Q: Where does a global footprint play into sourcing decisions?
Maples: We are not global watching, just chasing the low-wage country of the month. We're not going to go to everyone and say, `Hey, I just saw China on the cover of three periodicals, therefore we're telling everyone to go to China.'
What it is about is looking at where it is aligned with our product development and manufacturing strategies. We evaluate the total supply costs, the product development costs, the cost of quality. We have to look at the service issues. If you need a new headlamp, what's the supply chain going to be on that? It has to be globally coordinated and locally implemented to the market needs.
Of course we look at China. Does that mean we say that every sourcing decision that comes through, we ask the company why they aren't in China? No. Hopefully, we're intelligent enough to look at when China is right and when it's not.
Q: How does a company like Visteon make sure that in paring down its supply base, it doesn't also cut out a small company that is about to come out with the next technology breakthrough?
Maples: That's why you have to review them annually. You make the best decision you can at any point in time. You work within your strategy, but that doesn't mean your strategy is immutable. We make a plan, we do a strategy with the information we have and we check it at each point.
We may see that there's an emerging supplier or an emerging market. We can adjust the strategy to say, ``OK, we have the purchasing set for '08, but for '09, we're going to shift it a little to get the optimal impact.''
When they come in, they can see when their business will start to grow. They may not see their revenue growth for some time, but they'll know it's coming and that they'll be a part of it.
Q: But how does a small or midsize molder find a way to survive now for a product that may not come to market for years?
Maples: One thing about our business - and it's a good thing and a bad thing - we have such a long view on our order book. Right now, we know what programs we're on for 2004, 2005 and 2006 are basically sourced. Everybody knows that. Sometimes you have to go to somebody and say, `Look, we have no opportunities for you between here and there, but after that we can start to phase you in and grow your business.'
Another key for us in terms of working with our suppliers is that we can give them customer access. We can be a conduit to market for people who have ideas, but don't have the sales capabilities we have. We can be a good incubator with supply partners who are smaller but may have a cool niche or product.
It's about long-term gains, not the short-term stuff.

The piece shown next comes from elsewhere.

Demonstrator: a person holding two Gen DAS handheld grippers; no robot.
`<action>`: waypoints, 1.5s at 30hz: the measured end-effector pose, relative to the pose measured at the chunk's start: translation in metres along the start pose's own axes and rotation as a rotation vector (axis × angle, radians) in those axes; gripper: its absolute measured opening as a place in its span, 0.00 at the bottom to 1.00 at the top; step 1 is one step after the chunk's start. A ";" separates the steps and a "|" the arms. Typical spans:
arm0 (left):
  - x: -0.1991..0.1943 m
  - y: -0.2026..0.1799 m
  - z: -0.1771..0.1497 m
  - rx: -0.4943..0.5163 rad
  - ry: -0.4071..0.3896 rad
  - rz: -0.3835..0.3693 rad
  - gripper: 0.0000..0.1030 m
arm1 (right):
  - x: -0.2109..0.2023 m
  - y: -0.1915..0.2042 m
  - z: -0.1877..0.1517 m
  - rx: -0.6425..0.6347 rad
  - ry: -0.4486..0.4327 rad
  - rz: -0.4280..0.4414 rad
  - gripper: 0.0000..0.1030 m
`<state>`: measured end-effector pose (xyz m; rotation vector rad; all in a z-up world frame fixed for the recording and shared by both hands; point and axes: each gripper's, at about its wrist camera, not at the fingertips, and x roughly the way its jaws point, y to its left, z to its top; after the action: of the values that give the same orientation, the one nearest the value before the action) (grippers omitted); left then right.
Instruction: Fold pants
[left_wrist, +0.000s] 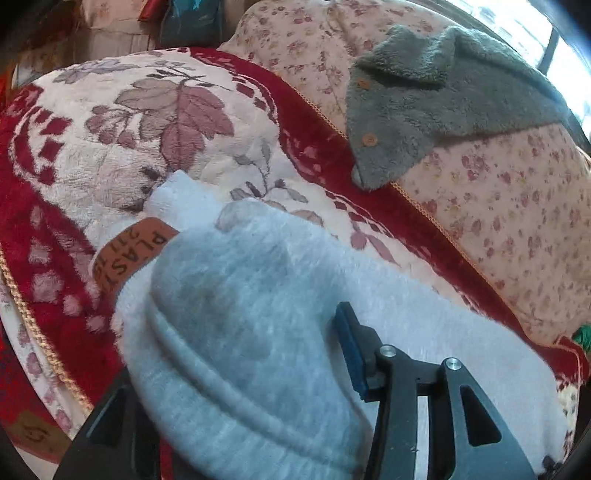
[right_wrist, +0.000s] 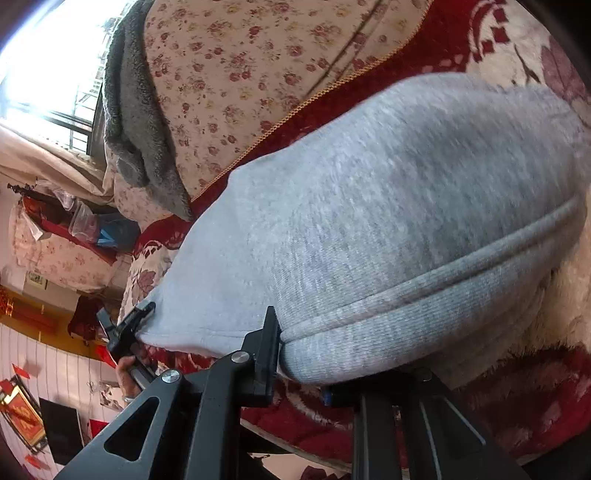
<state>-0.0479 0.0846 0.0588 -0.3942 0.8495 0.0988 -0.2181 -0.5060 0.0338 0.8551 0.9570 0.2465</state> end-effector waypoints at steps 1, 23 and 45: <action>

Q: Say there are suppliers who have already made the first cut, with good quality, delivery, a matching manufacturing footprint. What's going to be expected of them going forward to continue to compete? Taking on warranty issues? Testing? Locations? New technology?
Maples: It's going to be all of the above, really, and that's why the early involvement is going to be so important. We try to break things down into competitive segments. Obviously we can't compare a malleable caster and an injection molder, but we never want to be fully dependent on one company. It makes for competition, economic risks and benchmarking ability. At a minimum, you have two suppliers for any one thing, maybe three. Maybe there are different players in different global areas.
We've had to identify those people who are doing the right thing, who are complementary with what you're doing and then you have to sit down and have this discussion about what they can do for the 2008 time frame, what type of manufacturing footprint they should have.
That's why, in this phase, it's discussions that are face-to-face with senior level management. You have to share business strategy and you have to be honest and candid.
That's not something you can do with 2,500 suppliers. We can only deal with so many suppliers and do it in an effective manner.